A new 3B parameter model uses a novel “analyze-then-parse” approach to master complex layouts with pixel-level precision.
- Universal Understanding: Dolphin-v2 is a lightweight (3B parameter) model released under the MIT license that parses PDFs, scans, and photos with pixel-level precision, recognizing 21 distinct content types including text, code, tables, and formulas.
- Novel Architecture: Utilizing a unique “analyze-then-parse” paradigm, the model first identifies layout elements and then uses heterogeneous anchor prompting to parse content in parallel, solving efficiency bottlenecks found in traditional models.
- Proven Performance: Trained on a massive dataset of 30 million samples, Dolphin achieves state-of-the-art results on complex English and Chinese documents, though it currently faces limitations with vertical text and handwriting.

For years, the digitization of documents has faced a stubborn bottleneck: the complexity of layout. While reading a text file is simple for AI, parsing a PDF, a scanned invoice, or a photo of a textbook page is notoriously difficult. These documents are not just strings of words; they are complexly intertwined elements where paragraphs flow around images, mathematical formulas sit inside text blocks, and tables disrupt the reading flow. Current approaches have struggled here, often relying on a messy assembly of specialized “expert” models or slow autoregressive generators that lose track of the page structure. To solve this, ByteDanceOSS has released Dolphin-v2, a groundbreaking model that reimagines how machines see and understand documents.

The “Analyze-then-Parse” Paradigm
The core innovation behind Dolphin is its move away from trying to read everything linearly from start to finish. Instead, it employs a novel “analyze-then-parse” paradigm. This two-stage design is what allows Dolphin to balance high efficiency with high accuracy.
In the first stage, Dolphin acts as a layout analyst. It scans the document to generate a sequence of layout elements arranged in a logical reading order. Once the model understands where everything is, it moves to the second stage. Here, it utilizes heterogeneous anchor prompting. The layout elements identified in stage one serve as “anchors.” These anchors are coupled with task-specific prompts and fed back into the system, allowing Dolphin to parse the actual content—the text, numbers, and code—in parallel. By decoupling the layout analysis from the content generation, Dolphin avoids the integration overhead and structural degradation that plague other models.
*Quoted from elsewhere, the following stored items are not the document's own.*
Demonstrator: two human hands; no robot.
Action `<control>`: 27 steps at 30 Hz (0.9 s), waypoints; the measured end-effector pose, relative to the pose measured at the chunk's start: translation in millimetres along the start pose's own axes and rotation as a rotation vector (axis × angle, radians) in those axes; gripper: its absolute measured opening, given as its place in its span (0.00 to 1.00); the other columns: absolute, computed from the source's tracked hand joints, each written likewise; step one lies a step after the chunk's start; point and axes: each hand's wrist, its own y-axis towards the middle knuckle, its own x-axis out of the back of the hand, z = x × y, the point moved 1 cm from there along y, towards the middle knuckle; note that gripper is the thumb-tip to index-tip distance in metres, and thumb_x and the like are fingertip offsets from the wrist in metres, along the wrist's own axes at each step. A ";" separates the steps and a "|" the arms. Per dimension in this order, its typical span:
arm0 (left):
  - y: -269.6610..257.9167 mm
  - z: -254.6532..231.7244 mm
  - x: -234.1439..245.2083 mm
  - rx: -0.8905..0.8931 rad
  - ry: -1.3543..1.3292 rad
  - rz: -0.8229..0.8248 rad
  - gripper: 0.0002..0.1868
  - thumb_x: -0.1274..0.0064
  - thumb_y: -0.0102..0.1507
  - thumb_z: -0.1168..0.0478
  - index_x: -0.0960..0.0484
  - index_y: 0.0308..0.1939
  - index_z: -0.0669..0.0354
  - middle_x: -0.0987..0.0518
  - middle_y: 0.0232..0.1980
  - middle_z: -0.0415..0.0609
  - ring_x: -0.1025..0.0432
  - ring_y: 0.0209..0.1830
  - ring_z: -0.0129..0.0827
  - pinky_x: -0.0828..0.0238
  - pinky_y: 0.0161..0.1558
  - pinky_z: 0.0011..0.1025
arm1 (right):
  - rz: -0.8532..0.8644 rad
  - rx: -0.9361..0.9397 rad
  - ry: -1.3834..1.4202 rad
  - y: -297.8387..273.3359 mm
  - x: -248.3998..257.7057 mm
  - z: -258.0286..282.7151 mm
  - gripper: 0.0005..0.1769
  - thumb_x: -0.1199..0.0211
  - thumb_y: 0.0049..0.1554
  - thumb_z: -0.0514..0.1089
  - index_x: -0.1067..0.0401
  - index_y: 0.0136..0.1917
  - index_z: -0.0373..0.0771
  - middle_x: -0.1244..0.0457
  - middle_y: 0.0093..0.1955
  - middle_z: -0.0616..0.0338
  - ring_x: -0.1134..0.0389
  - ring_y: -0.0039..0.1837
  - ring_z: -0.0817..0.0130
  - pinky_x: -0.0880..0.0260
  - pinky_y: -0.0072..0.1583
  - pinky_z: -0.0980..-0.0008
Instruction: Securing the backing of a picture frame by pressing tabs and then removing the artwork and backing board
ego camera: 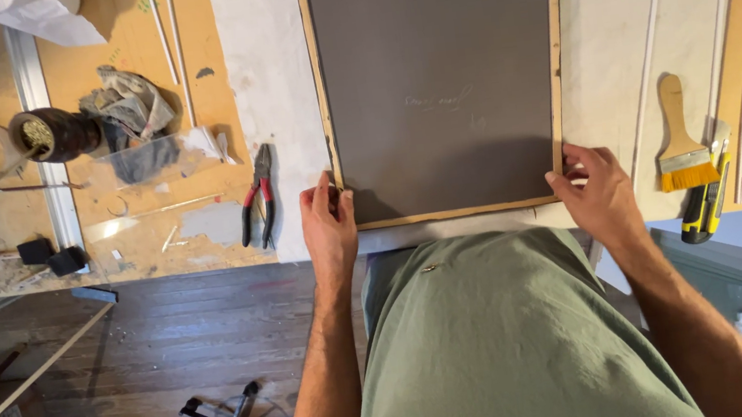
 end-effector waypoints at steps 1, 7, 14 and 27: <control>1.1 1.3 -2.6 -0.004 0.002 -0.002 0.25 0.43 0.67 0.56 0.24 0.65 0.66 0.25 0.51 0.62 0.23 0.42 0.62 0.23 0.40 0.48 | -0.003 0.002 0.004 -0.3 -1.2 0.9 0.24 0.30 0.60 0.36 0.30 0.64 0.16 0.38 0.53 0.27 0.29 0.51 0.29 0.22 0.48 0.47; 4.9 13.5 -10.8 0.079 -0.032 0.006 0.24 0.45 0.67 0.53 0.19 0.65 0.57 0.26 0.48 0.53 0.23 0.40 0.45 0.24 0.42 0.38 | -0.052 -0.062 0.011 -2.0 -6.1 -2.8 0.25 0.29 0.61 0.38 0.28 0.67 0.20 0.37 0.52 0.32 0.28 0.52 0.35 0.22 0.48 0.52; 2.2 18.4 -11.4 0.138 -0.152 -0.020 0.24 0.42 0.65 0.54 0.18 0.64 0.57 0.26 0.47 0.52 0.25 0.39 0.37 0.26 0.42 0.31 | -0.065 -0.068 0.016 -7.9 -10.6 -7.4 0.27 0.26 0.58 0.40 0.27 0.66 0.23 0.35 0.51 0.34 0.27 0.49 0.39 0.23 0.48 0.52; -2.0 27.1 -12.2 0.082 -0.120 -0.009 0.25 0.42 0.66 0.52 0.19 0.65 0.57 0.27 0.47 0.53 0.26 0.40 0.39 0.25 0.41 0.31 | -0.063 -0.078 -0.060 -14.4 -14.0 -13.2 0.26 0.29 0.60 0.44 0.26 0.68 0.30 0.35 0.51 0.43 0.26 0.52 0.44 0.24 0.52 0.51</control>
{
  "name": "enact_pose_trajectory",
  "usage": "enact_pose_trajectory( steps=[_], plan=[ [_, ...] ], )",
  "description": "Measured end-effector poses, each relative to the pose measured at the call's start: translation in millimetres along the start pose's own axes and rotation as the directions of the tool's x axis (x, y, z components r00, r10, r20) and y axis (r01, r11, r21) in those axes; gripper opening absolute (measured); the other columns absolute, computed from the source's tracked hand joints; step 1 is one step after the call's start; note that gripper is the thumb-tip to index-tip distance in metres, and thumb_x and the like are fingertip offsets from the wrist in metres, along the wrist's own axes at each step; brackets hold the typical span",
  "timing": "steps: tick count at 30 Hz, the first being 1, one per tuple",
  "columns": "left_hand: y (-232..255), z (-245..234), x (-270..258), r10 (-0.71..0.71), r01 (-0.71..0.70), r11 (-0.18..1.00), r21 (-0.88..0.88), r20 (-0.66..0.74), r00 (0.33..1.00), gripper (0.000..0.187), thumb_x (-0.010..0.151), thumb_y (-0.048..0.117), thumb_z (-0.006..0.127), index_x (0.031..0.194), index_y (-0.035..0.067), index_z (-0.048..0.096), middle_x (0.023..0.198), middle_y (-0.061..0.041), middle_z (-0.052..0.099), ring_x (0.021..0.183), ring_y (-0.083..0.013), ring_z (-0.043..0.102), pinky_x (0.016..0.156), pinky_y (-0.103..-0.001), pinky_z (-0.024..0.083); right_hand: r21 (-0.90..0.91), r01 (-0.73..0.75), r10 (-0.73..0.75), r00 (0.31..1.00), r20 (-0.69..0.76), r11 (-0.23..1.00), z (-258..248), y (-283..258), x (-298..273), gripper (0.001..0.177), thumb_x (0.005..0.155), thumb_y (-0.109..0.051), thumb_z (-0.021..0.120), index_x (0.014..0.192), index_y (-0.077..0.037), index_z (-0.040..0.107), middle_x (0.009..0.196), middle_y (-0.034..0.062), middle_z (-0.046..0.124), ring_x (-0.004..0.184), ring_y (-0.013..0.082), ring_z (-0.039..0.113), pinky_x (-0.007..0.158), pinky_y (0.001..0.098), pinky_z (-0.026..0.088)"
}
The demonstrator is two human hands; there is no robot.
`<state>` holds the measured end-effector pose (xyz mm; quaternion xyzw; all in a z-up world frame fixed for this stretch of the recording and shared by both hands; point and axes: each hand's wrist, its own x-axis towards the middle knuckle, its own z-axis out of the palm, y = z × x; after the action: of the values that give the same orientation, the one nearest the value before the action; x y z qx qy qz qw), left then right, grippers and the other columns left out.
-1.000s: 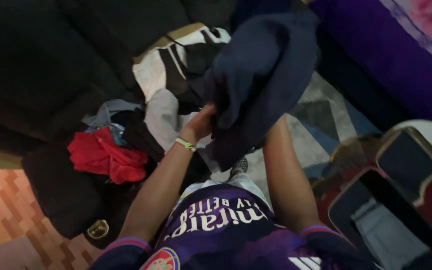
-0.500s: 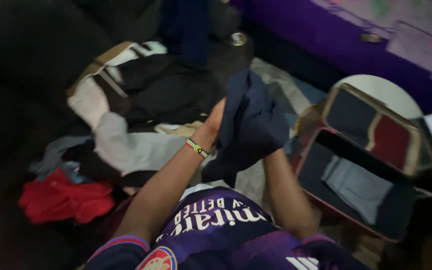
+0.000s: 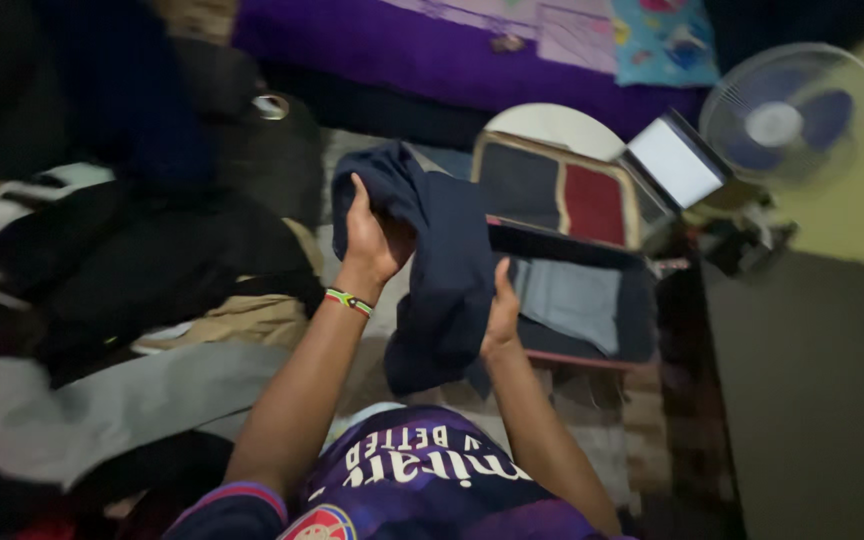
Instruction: The person picks up a light-colored pair of pants and a dark-colored pair of pants from a pile of clothes, folds each pair on a desk, and places them into an open suitcase.
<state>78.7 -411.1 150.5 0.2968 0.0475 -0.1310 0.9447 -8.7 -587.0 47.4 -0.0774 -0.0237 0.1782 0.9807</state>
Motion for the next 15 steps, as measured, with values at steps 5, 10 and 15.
enact_pose_trajectory(
  steps=[5, 10, 15],
  plan=[
    [-67.3, 7.1, 19.0, -0.198, 0.195, 0.98, 0.04, 0.104, 0.975, 0.076, 0.102, 0.063, 0.041, 0.143, 0.0, 0.053, 0.143, -0.019, 0.058, 0.132, -0.0341, 0.057, 0.116, -0.049, 0.044, -0.023, 0.141, -0.14, 0.989, 0.039, 0.99, 19.4, -52.6, -14.6, 0.068, 0.11, -0.051, 0.043, 0.153, 0.002, 0.044, 0.148, 0.0189, 0.056, 0.135, 0.0325, 0.056, 0.119, 0.0465, 0.041],
    [-121.4, 2.6, 37.5, -0.381, 0.361, 0.911, 0.199, 0.069, 0.922, 0.068, 0.103, 0.058, 0.043, 0.143, 0.003, 0.054, 0.138, -0.017, 0.062, 0.125, -0.0301, 0.063, 0.109, -0.044, 0.051, -0.015, 0.206, -0.207, 0.975, -0.078, 0.978, 17.8, -79.8, -19.4, 0.066, 0.11, -0.049, 0.045, 0.148, 0.005, 0.049, 0.143, 0.0194, 0.06, 0.131, 0.0328, 0.059, 0.117, 0.0462, 0.044],
    [-141.3, 11.9, 28.2, -0.683, 0.666, 0.729, 0.16, 0.094, 0.725, 0.074, 0.105, 0.063, 0.048, 0.139, -0.003, 0.056, 0.128, -0.018, 0.067, 0.114, -0.0282, 0.068, 0.102, -0.042, 0.056, -0.089, 0.387, -0.397, 0.89, -0.225, 0.918, 0.8, -88.7, -29.8, 0.065, 0.106, -0.051, 0.049, 0.139, 0.004, 0.056, 0.134, 0.0183, 0.065, 0.122, 0.0323, 0.064, 0.111, 0.0451, 0.048]
  ],
)
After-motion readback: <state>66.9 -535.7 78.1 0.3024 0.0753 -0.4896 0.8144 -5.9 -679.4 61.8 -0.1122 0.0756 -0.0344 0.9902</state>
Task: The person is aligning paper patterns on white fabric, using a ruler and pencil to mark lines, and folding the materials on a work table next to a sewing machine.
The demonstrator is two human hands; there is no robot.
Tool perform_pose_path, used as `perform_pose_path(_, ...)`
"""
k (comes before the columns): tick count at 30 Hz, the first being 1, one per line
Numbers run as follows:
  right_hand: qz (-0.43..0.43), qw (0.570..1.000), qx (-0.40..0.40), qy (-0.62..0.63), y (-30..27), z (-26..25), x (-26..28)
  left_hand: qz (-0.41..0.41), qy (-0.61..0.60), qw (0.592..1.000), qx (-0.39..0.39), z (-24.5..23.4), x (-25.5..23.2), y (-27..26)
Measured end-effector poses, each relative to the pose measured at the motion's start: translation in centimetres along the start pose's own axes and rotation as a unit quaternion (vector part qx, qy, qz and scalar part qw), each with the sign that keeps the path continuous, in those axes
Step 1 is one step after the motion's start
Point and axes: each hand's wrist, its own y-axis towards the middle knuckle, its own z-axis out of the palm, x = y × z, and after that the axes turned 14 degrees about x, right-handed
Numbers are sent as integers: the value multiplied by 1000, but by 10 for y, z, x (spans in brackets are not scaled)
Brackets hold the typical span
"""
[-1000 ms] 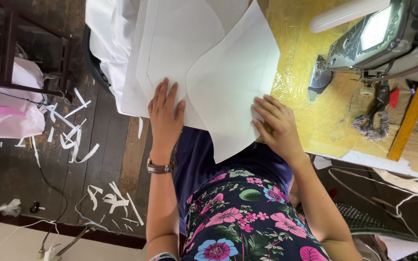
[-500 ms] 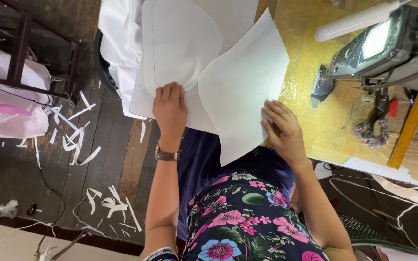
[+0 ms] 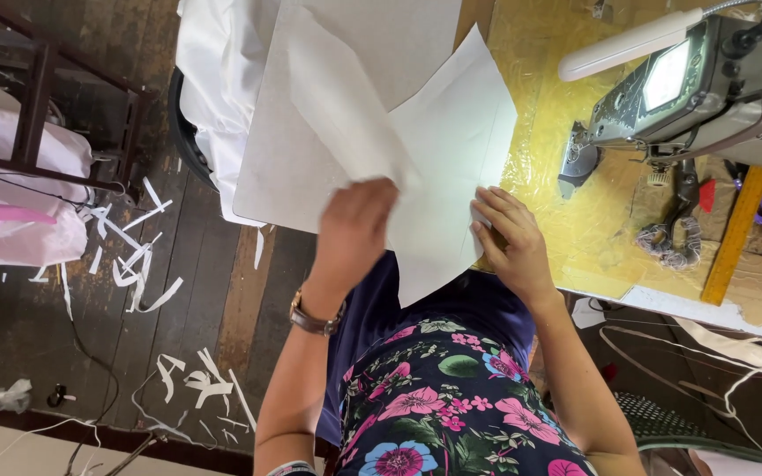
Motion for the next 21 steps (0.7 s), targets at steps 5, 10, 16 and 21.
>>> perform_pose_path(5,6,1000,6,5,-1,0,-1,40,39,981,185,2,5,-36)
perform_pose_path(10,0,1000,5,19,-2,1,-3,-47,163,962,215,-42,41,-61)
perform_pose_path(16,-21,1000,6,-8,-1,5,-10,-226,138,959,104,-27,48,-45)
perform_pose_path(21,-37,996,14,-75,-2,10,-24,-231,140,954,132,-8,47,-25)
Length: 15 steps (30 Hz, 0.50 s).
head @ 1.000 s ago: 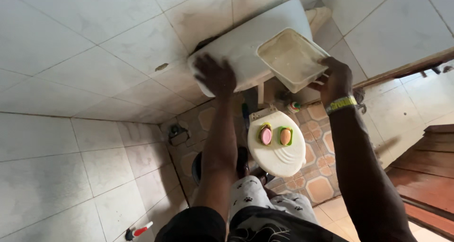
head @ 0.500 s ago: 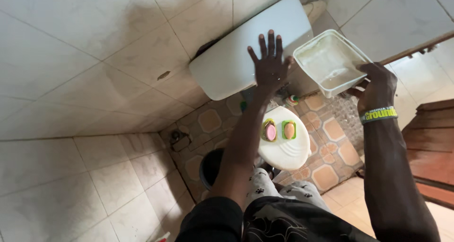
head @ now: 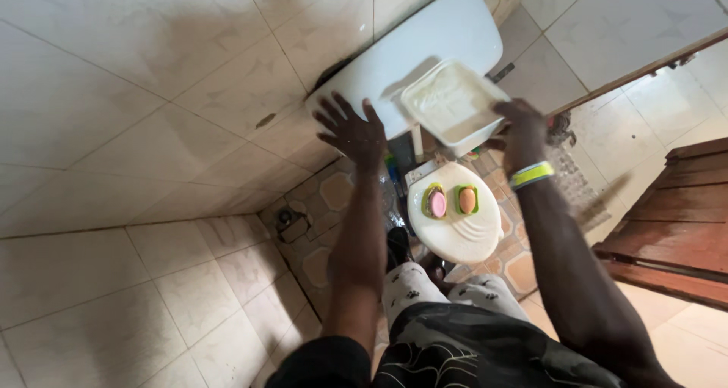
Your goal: The person washes a plastic container in a bucket of water and wipes the surfaces of the toilet tank, lid, and sink by hand.
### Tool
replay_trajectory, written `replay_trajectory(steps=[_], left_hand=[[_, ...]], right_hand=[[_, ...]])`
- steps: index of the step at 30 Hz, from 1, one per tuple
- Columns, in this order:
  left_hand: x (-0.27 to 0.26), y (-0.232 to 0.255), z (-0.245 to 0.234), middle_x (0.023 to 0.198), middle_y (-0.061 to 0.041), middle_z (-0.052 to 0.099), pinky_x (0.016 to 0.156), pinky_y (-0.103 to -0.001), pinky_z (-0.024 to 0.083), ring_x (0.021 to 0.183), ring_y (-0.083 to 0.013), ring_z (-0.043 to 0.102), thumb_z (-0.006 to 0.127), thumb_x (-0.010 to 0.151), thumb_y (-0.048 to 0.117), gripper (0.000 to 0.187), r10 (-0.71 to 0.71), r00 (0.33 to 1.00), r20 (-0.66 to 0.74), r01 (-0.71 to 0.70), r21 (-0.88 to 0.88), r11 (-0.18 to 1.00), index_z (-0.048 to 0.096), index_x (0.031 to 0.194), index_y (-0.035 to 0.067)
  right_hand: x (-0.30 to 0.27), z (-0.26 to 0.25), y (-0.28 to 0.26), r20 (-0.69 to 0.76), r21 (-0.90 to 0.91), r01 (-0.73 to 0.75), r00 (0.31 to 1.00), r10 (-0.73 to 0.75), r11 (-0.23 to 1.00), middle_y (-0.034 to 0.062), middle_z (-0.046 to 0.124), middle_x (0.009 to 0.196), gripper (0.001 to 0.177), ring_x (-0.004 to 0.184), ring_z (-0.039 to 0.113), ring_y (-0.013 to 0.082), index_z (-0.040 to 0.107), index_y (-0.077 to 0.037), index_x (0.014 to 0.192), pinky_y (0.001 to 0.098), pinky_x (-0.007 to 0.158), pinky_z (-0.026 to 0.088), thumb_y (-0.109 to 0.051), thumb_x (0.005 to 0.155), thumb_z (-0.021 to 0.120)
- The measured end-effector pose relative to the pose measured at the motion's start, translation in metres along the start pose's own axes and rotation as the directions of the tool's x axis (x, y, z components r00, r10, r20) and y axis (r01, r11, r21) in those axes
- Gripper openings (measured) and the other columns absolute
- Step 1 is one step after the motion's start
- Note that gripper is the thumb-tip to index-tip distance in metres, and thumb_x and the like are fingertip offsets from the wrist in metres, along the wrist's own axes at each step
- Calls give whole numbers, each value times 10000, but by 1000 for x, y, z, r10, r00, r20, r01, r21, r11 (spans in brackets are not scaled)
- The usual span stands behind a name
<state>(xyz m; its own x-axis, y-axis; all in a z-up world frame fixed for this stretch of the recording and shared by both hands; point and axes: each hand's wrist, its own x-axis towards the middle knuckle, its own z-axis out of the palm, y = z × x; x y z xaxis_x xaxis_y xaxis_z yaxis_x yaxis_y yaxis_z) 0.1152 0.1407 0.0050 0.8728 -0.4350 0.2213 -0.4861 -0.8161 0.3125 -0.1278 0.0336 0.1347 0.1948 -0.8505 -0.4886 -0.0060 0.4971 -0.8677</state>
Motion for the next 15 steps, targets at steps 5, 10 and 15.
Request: replay_trajectory(steps=[5, 10, 15], left_hand=[[8, 51, 23, 1674, -319, 149, 1170, -741, 123, 1562, -479, 134, 406, 995, 620, 918, -143, 983, 117, 123, 164, 979, 194, 1584, -51], [31, 123, 89, 1679, -342, 171, 1244, -731, 140, 1587, -487, 149, 412, 1056, 616, 901, 309, 946, -100, -295, 138, 946, 246, 1581, -96], [53, 190, 87, 1663, -307, 203, 1259, -671, 153, 1575, -444, 148, 404, 1026, 625, 870, 499, 858, 121, -505, 32, 862, 332, 1582, -41]], right_hand=[[-6, 18, -2, 64, 156, -220, 975, 213, 963, 167, 652, 961, 348, 802, 647, 308, 677, -48, 1103, 424, 643, 552, -299, 864, 649], [-13, 4, -28, 71, 221, -188, 982, 176, 957, 168, 652, 1041, 326, 919, 678, 325, 614, -65, 1100, 478, 754, 609, -265, 842, 619], [7, -29, -39, -27, 142, -3, 1000, 7, 990, 130, 636, 984, 254, 878, 663, 283, 630, -55, 1057, 468, 755, 600, -251, 895, 625]])
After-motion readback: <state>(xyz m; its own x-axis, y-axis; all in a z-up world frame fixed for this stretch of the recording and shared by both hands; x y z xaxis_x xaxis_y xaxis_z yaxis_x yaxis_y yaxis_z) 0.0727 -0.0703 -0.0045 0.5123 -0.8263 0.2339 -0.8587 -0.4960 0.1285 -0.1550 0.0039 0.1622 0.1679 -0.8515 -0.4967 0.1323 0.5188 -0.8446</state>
Capabilities and Precision
The technical specifications of Dolphin-v2 are designed for broad accessibility and high performance. It is a 3B parameter model, making it surprisingly lightweight and efficient compared to massive large language models (LLMs). Despite its smaller size, it boasts pixel-level precision via absolute coordinate prediction. This means it doesn’t just read the text; it knows exactly where that text sits on the massive canvas of a page.
This precision allows Dolphin to distinguish between 21 different types of content, ranging from standard text paragraphs to complex tables, software code, mathematical formulas, and figures. Whether the input is a pristine digital PDF or a noisy photograph of a document, Dolphin is engineered to parse it. This versatility is powered by a massive training effort; the team constructed a large-scale dataset comprising over 30 million samples, covering multi-granularity parsing tasks to ensure the model is robust across different domains.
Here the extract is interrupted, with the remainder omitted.